# [EXERCISE PROMPT]
Your copy should match the listing below word for word, with no images in it.

+++

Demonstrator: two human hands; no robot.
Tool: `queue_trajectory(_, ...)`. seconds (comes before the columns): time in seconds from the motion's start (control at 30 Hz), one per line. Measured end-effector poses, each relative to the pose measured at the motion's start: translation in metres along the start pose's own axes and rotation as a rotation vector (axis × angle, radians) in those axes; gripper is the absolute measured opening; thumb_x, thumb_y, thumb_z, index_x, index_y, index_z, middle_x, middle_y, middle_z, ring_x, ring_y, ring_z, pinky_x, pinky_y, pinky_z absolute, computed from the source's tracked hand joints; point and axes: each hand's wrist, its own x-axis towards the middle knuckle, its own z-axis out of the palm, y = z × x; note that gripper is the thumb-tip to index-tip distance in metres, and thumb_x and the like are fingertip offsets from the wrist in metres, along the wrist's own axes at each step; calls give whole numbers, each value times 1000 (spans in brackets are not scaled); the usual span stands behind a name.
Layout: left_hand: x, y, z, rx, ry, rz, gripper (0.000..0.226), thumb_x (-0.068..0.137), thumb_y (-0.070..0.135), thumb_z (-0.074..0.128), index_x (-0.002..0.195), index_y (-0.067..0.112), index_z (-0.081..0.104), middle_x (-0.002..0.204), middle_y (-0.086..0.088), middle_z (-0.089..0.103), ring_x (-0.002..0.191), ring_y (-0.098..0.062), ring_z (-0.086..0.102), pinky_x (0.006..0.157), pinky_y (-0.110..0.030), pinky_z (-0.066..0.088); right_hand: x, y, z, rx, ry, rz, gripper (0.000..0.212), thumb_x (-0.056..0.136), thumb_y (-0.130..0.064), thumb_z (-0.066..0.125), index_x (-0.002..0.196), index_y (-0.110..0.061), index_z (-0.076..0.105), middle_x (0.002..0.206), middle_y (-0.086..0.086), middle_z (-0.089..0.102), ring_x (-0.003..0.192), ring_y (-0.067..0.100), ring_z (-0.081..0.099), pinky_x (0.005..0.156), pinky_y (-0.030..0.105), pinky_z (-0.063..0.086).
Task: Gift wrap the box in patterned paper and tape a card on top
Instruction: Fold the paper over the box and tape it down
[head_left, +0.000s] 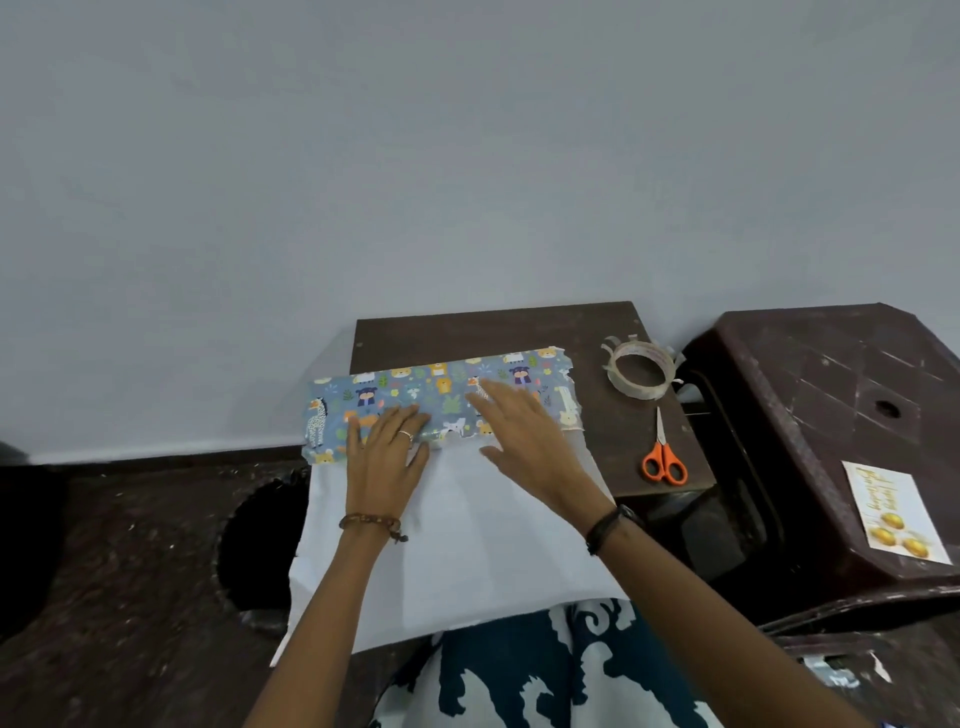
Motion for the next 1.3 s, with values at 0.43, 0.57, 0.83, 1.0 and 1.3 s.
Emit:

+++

# [REPLY TO THE EXERCISE]
Demonstrator: two human hands; no robot.
Tool: `queue_trajectory(_, ...)`. seconds (comes before the columns): time in seconds from the motion's start (control at 30 Hz), one per line. Measured end-effector poses, each relative to the pose measured at the motion's start: translation in metres along the start pose's own axes and rotation as a rotation vector (axis × angle, radians) in those axes; gripper is the absolute measured opening; thumb_x, thumb_y, thumb_z, index_x, index_y, index_z, middle_x, middle_y, middle_z, ring_x, ring_y, ring_z, pinky_x, pinky_y, pinky_z absolute, computed from the source's tracked hand joints; point and axes: each hand's wrist, its own x-axis towards the middle knuckle, its own z-axis out of the palm, y = z × x; note that gripper is the thumb-tip to index-tip distance in metres, and thumb_x and the like are fingertip offsets from the wrist in metres, along the wrist's own axes at each step; calls give whole numbers, each value times 1000 (spans in brackets are not scaled); the usual span stands behind a name.
Layout: left_hand: x, y, z, rx, ry, rz, gripper (0.000..0.226), thumb_x (-0.068..0.137), thumb_y (-0.070..0.135), thumb_z (-0.074..0.128), index_x (-0.002..0.195), index_y (-0.067..0.112), index_z (-0.081..0.104), middle_x (-0.002..0.204), middle_y (-0.086..0.088), middle_z (-0.089..0.103), ring_x (-0.002..0.191), ring_y (-0.098..0.062), ring_z (-0.086..0.102), pinky_x (0.006..0.157), pinky_y (-0.110..0.030), pinky_z (-0.066..0.088); right_hand: x, y, z, rx, ry, rz, gripper (0.000..0.212), thumb_x (-0.056..0.136), thumb_y (-0.130..0.064), thumb_z (-0.066..0.125), index_x (-0.002..0.196), index_y (-0.110..0.061), index_z (-0.076..0.105), middle_x (0.002..0.206), middle_y (-0.086..0.086), middle_z (-0.089..0.102), ring_x (-0.003..0.192), ring_y (-0.067..0.100), ring_z (-0.081..0.099), pinky_x (0.005..0.156), pinky_y (-0.030..0.105), pinky_z (-0.063..0.086).
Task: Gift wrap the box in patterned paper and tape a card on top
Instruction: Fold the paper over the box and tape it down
[head_left, +0.000s] 
Motion for the next 1.3 s, with values at 0.43, 0.57, 0.83, 1.0 and 1.3 s.
Emit:

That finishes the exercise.